**What is being asked:**
Would you repeat the whole listing exactly, pictures excluded?

**Data excerpt:**
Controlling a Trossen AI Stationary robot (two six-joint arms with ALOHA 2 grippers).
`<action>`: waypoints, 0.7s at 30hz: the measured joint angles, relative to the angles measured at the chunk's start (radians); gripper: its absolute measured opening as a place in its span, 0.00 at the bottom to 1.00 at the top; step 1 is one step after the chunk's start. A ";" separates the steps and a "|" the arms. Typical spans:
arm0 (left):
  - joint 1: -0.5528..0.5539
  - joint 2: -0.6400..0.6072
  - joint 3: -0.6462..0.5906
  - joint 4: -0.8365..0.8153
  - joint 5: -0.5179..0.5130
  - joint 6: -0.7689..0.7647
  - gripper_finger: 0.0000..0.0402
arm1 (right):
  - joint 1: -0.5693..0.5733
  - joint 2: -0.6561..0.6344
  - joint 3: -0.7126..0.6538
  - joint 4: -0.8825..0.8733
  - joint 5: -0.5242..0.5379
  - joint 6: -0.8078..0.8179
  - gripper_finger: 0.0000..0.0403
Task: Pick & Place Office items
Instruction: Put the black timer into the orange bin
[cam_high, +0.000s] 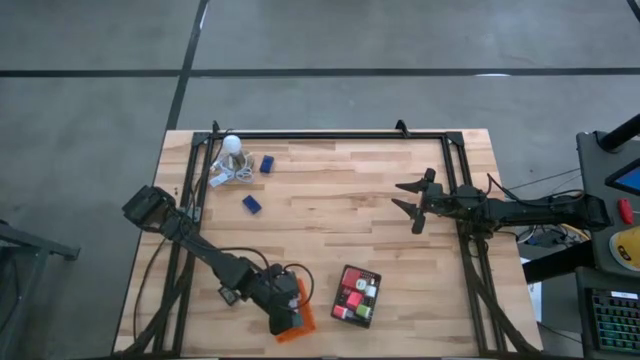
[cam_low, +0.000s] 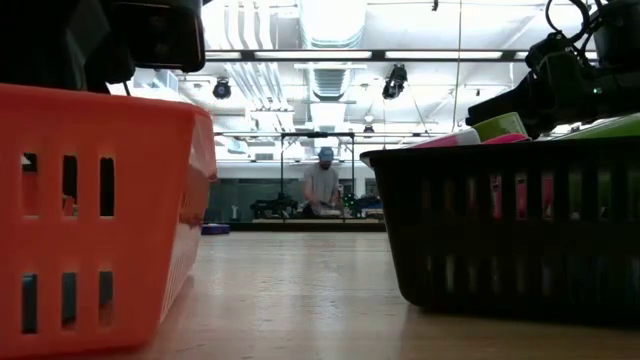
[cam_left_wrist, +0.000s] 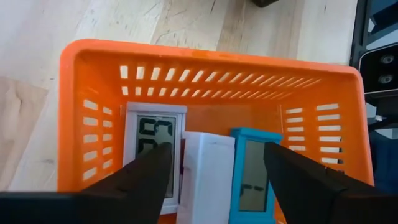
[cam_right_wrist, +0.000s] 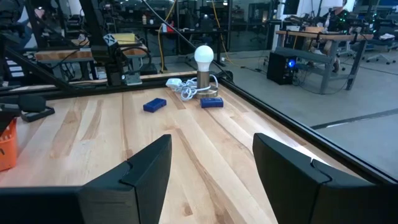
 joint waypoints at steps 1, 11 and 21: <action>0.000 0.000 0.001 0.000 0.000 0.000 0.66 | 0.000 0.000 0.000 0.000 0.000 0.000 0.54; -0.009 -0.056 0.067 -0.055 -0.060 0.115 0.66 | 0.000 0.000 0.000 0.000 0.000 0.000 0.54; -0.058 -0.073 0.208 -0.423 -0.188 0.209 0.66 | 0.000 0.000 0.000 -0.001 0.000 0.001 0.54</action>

**Task answer:**
Controlling a Trossen AI Stationary robot (two six-joint arms with ALOHA 2 grippers).
`<action>`: waypoints, 0.7s at 30hz: the measured joint angles, relative to the angles measured at the chunk's start (radians); gripper: its absolute measured opening as a place in its span, 0.00 at the bottom to 1.00 at the top; step 1 is one step after the chunk's start. A ";" separates the steps and a "|" the arms. Typical spans:
arm0 (left):
  - joint 1: -0.5528..0.5539
  - joint 2: -0.6400..0.6072
  - joint 3: -0.6462..0.5906
  - joint 4: -0.8365..0.8153
  - joint 5: -0.5179..0.5130
  - joint 6: -0.7689..0.7647
  - gripper_finger: 0.0000..0.0402
arm1 (right):
  - joint 1: -0.5693..0.5733
  - joint 2: -0.6561..0.6344
  - joint 3: -0.7126..0.6538
  - joint 4: -0.8825..0.8733
  - joint 5: -0.5242..0.5379
  - joint 6: -0.8078..0.8179
  - gripper_finger: 0.0000..0.0403
Task: Pick & Place Office items
Instruction: Put the black timer into the orange bin
[cam_high, +0.000s] 
[cam_low, +0.000s] 
[cam_left_wrist, +0.000s] 
[cam_right_wrist, +0.000s] 
 joint waypoints at steps 1, 11 and 21: <action>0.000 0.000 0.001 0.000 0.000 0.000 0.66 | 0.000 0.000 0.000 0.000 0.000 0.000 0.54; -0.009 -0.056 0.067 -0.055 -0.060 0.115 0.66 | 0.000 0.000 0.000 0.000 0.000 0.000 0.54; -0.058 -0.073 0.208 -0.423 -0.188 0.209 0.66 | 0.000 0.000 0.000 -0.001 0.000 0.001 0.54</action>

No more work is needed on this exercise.